Anhedonia—impairment related to the experience of pleasure—has been identified as a potential risk factor for suicide, with some mixed findings. The current study sought to clarify the role of acuity of anhedonia in the relationship between anhedonia and suicidal thoughts and behaviors by comparing acutely and chronically anhedonic subjects on severity of suicidal ideation (SI) and suicide attempt (SA) history.
Psychiatric outpatients (N = 395) were administered the Columbia Suicide Severity Rating Scale, the Beck Scale for Suicidal Ideation and a modified version of the Snaith–Hamilton Pleasure Scale (SHPS); SI measures were readministered at a 1‐month follow‐up (N = 289, 73%). Participants were classified as acutely anhedonic, chronically anhedonic and nonanhedonic based on their responses to the SHPS at initial assessment.

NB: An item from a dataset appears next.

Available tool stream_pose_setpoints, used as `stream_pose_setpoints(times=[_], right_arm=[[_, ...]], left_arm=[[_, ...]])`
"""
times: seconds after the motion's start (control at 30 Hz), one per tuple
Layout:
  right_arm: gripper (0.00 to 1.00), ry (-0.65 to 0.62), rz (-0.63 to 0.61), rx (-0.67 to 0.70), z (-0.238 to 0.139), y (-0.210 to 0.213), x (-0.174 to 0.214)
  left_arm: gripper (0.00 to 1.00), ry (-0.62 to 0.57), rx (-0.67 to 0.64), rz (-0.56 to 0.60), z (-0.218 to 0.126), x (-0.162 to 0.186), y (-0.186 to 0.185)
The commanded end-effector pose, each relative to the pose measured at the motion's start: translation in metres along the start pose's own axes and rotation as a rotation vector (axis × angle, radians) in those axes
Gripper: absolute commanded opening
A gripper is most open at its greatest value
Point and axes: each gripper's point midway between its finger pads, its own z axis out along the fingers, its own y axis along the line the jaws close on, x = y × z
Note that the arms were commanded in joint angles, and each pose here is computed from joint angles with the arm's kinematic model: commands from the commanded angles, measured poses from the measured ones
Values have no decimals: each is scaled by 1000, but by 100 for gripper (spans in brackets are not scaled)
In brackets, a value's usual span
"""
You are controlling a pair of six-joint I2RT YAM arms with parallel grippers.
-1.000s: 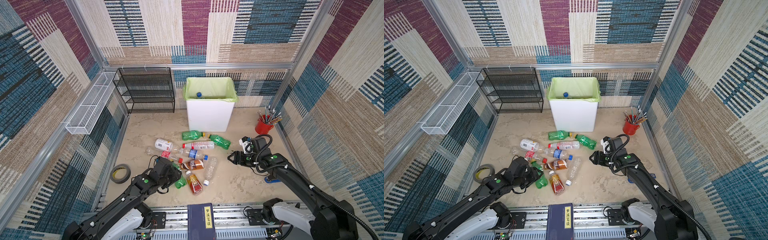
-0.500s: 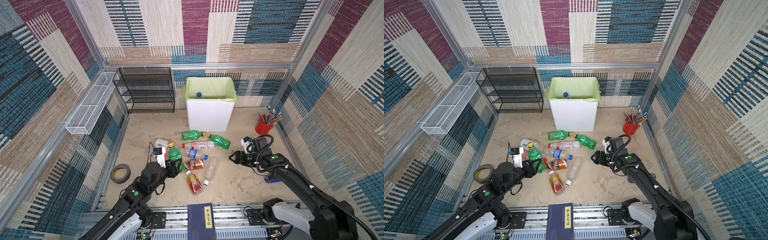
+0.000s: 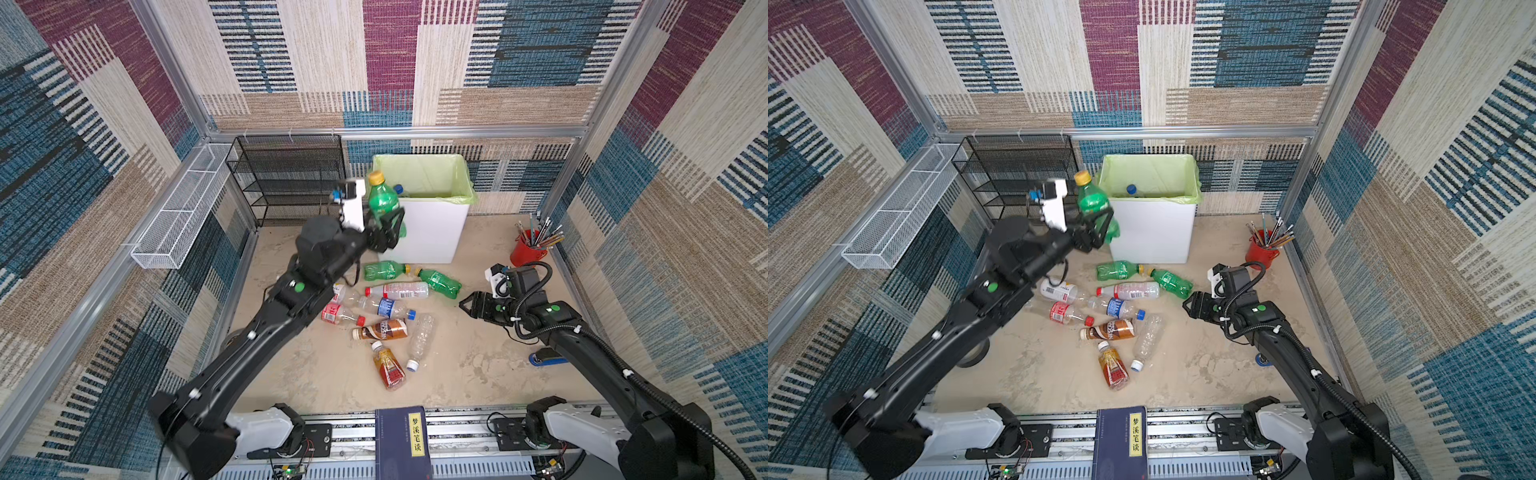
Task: Throw the plastic bottles in the bin
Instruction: 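Open left gripper over the bin to drop the green bottle, then lower left gripper back toward the pile while right lowers onto green Sprite bottle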
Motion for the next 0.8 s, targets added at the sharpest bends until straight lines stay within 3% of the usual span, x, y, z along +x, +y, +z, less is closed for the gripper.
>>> stream_pose_setpoints(times=[0.0, 0.1, 0.17, 0.3, 0.47, 0.77], right_arm=[[70, -20, 17, 2, -3, 0, -3], [70, -34, 51, -1, -7, -3, 2], [70, -27, 74, -18, -7, -3, 8], [70, -28, 80, -30, -10, -1, 12], [71, 35, 104, -46, -1, 0, 18], [72, 110, 155, 78, 18, -26, 26]], left_arm=[[91, -364, 147, 128, -23, -195, -67], [100, -578, 156, 99, -42, -250, -75], [99, -702, 192, 101, -71, -278, -85], [94, -746, 181, 113, -103, -286, -86], [92, -577, 44, 115, -115, -231, -55], [87, -169, -162, -128, -124, -40, 23]])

Controlling for symptoms of anxiety and depression, acute anhedonia was cross‐sectionally and prospectively associated with greater severity of SI compared to the nonanhedonic group; no differences in severity of SI were found between the chronically anhedonic and nonanhedonic group at either time point. Anhedonia grouping was not associated with SA history.
Changes in capacity to experience pleasure may be more informative of near‐term SI than typically low pleasure levels. Future investigation should focus on the relationship between acute anhedonia and imminent suicidal behavior.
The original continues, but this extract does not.